Apple’s ubiquitous iPhone and iPad are furthering their influence outside the consumer space, having been cleared for use within the US military by the Department of Defence.
The breakthrough could be significant to the less-documented but highly lucrative mobile wars that take place in the corporate and public sectors, as Apple competes with key rivals Samsung and BlackBerry for profitable supply contracts.
BlackBerry’s business-friendly handsets and tightly secured software have seen it dominate the non-consumer mobile sphere for a number of years, and its latest BB10 platform has already been cleared for use at the Pentagon. But Apple’s arrival and the approval of Samsung devices earlier this month means competition is now fierce at the DoD, and indeed other businesses and agencies across the world.
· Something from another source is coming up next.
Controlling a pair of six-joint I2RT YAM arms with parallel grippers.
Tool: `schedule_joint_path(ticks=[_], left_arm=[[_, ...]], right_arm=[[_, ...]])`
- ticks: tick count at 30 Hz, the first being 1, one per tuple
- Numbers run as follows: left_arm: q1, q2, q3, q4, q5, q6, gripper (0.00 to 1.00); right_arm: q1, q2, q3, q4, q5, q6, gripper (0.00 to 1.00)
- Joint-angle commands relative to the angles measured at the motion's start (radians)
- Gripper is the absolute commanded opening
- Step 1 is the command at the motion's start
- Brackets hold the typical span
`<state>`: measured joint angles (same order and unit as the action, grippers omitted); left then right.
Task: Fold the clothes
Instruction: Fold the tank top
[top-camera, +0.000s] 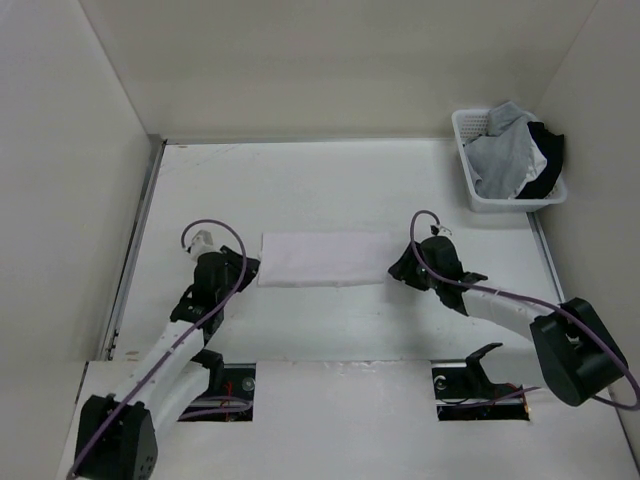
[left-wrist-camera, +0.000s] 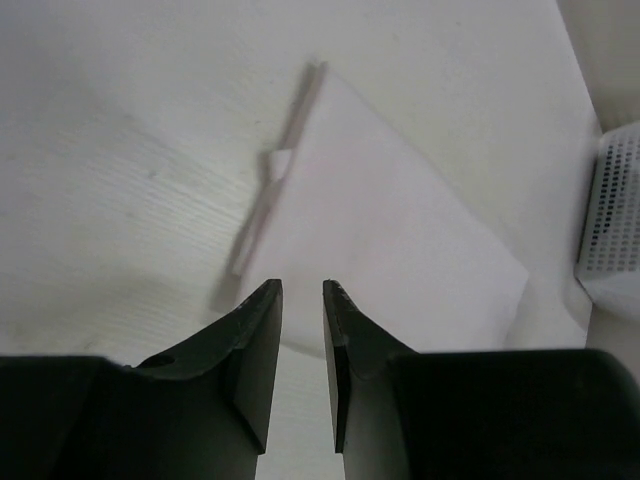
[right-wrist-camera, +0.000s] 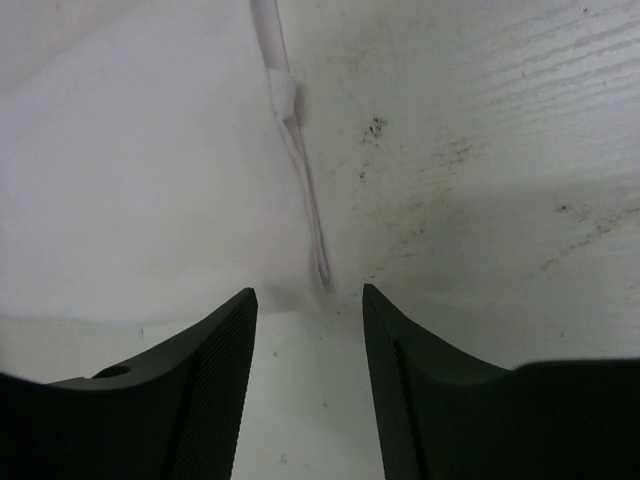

Apple and Samsung nevertheless have a lot of ground to make up in the DoD device pool, with BlackBerrys currently accounting for 470,000 of the departments 600,000 mobile products in use. 41,000 of the devices are manufactured by Apple, while 8,700 run Google’s Android OS.
This number may soon be rising however, with Bloomberg reporting that Samsung has been working with the US National Security Agency to create a secure version of Android – a platform traditionally maligned for its poor security.
We’ve weighed up the workplace merits of both BlackBerry and Samsung’s mobile systems over recent months, analysing whether a secure BlackBerry 10 platform could reaffirm the company’s enterprise dominance, and if Samsung Knox will see Android taken more seriously in the business world.